[Items from a dataset]
....
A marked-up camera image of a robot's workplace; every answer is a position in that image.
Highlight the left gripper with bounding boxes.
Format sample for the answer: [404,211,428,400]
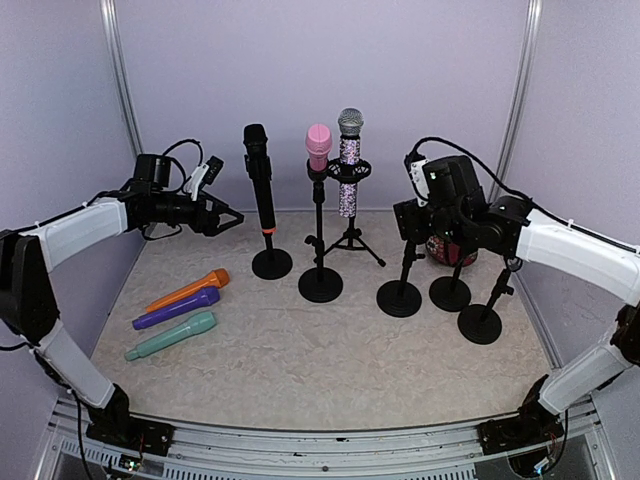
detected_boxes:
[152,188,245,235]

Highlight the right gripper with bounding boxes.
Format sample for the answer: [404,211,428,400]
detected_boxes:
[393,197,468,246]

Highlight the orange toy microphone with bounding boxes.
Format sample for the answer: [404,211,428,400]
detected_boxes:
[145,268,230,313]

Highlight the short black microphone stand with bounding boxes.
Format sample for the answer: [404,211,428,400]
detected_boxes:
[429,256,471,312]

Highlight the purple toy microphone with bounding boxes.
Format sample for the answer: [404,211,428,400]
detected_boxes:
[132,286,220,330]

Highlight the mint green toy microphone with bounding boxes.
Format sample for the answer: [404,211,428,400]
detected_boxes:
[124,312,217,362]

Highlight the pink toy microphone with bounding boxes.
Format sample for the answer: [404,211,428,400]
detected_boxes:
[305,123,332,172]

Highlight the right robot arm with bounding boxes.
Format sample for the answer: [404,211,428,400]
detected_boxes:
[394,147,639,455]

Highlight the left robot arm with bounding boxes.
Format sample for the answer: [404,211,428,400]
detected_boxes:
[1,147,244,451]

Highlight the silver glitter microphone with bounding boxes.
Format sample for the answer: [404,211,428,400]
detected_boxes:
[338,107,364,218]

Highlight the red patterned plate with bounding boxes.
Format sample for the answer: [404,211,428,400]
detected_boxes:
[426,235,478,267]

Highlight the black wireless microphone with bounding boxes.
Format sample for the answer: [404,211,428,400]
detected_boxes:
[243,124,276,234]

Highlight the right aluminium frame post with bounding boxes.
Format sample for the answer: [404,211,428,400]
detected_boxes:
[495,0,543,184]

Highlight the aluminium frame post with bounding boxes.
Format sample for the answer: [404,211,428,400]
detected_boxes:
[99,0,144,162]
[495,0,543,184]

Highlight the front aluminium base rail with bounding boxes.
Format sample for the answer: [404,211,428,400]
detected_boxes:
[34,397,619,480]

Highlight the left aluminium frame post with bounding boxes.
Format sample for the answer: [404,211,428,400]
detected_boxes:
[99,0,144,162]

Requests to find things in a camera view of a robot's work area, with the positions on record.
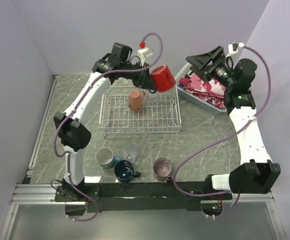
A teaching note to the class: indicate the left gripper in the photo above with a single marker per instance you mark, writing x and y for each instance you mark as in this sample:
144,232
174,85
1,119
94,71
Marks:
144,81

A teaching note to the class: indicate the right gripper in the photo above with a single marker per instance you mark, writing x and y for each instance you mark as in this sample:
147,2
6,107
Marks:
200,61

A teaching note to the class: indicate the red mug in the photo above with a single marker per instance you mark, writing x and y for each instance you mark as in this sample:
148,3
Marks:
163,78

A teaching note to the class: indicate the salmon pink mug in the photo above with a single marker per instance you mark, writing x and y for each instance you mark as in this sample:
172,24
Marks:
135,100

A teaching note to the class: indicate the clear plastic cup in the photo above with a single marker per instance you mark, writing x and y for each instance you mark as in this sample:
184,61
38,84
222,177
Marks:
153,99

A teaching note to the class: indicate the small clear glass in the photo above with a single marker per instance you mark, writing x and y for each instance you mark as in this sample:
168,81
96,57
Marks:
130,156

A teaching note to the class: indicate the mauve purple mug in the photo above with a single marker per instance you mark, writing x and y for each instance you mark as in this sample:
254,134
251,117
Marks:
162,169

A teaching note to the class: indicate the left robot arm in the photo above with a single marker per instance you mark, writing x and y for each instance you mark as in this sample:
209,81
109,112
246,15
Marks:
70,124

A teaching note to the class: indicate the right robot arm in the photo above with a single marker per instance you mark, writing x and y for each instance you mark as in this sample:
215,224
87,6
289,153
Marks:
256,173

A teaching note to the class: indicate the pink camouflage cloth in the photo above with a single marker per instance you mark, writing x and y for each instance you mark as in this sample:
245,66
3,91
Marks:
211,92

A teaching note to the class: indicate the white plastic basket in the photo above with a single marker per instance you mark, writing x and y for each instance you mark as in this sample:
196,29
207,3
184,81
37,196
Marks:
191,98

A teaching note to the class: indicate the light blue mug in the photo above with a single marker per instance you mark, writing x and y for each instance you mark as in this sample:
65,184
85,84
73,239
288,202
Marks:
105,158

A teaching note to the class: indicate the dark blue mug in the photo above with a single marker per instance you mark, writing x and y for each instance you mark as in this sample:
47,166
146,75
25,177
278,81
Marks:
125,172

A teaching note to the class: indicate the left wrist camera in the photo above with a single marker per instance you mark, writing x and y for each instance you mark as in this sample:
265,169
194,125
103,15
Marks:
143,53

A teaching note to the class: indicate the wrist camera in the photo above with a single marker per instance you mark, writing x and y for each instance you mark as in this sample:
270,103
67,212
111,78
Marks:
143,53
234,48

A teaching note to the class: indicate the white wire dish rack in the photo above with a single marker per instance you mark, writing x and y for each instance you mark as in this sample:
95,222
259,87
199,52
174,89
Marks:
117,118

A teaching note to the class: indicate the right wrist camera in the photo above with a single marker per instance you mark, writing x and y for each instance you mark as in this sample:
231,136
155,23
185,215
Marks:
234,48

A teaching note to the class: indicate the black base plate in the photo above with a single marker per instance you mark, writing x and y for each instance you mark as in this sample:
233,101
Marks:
....
PROBLEM DESCRIPTION: Please return all lines from the records that hold the word "aluminium".

REPLY TO THE TASK:
Highlight the right aluminium frame post with bounding boxes.
Highlight the aluminium frame post with bounding boxes.
Highlight the front aluminium base rail with bounding boxes.
Highlight the left aluminium frame post with bounding boxes.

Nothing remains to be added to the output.